### The task:
Nothing but an exact copy is wanted: the line with "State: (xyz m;" and each line after it in the data below, last line included.

### Dataset extract:
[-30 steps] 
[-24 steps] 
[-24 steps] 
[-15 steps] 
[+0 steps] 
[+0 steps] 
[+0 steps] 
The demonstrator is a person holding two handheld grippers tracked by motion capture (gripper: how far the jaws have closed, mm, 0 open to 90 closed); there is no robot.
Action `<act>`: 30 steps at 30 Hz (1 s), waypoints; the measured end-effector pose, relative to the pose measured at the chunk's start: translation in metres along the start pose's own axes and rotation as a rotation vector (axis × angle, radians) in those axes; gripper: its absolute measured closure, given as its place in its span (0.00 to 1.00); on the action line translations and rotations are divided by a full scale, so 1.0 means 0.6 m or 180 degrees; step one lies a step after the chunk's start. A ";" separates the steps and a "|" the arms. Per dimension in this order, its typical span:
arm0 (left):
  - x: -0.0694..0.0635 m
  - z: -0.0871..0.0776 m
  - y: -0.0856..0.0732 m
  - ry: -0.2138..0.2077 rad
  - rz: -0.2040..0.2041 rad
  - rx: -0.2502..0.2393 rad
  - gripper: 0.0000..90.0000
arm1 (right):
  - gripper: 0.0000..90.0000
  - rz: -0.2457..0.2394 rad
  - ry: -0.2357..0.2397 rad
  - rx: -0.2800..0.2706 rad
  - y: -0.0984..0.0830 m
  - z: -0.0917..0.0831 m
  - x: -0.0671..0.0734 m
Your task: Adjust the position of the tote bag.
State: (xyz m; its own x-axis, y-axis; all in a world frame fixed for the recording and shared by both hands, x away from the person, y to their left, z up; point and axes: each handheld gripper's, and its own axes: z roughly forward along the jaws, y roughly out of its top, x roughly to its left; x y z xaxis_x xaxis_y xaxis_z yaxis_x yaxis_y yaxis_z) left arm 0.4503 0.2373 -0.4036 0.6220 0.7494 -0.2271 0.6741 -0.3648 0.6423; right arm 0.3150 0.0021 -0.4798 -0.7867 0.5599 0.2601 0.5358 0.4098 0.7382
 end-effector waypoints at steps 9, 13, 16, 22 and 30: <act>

### Exercise answer:
State: (xyz m; its own x-axis, y-axis; all in a world frame fixed for the recording and shared by both hands, x away from the person, y to their left, z up; point and axes: each handheld gripper's, and its own axes: z roughly forward along the jaws, y roughly out of its top, x roughly to its left; x y z xaxis_x xaxis_y xaxis_z yaxis_x yaxis_y yaxis_z) left arm 0.4503 0.2373 -0.4036 0.6220 0.7494 -0.2271 0.6741 -0.3648 0.6423; right arm 0.3150 0.0021 -0.4798 -0.7867 0.5599 0.2601 0.5358 0.4098 0.7382
 end-effector waypoints at steps 9, 13, 16, 22 and 30: <act>

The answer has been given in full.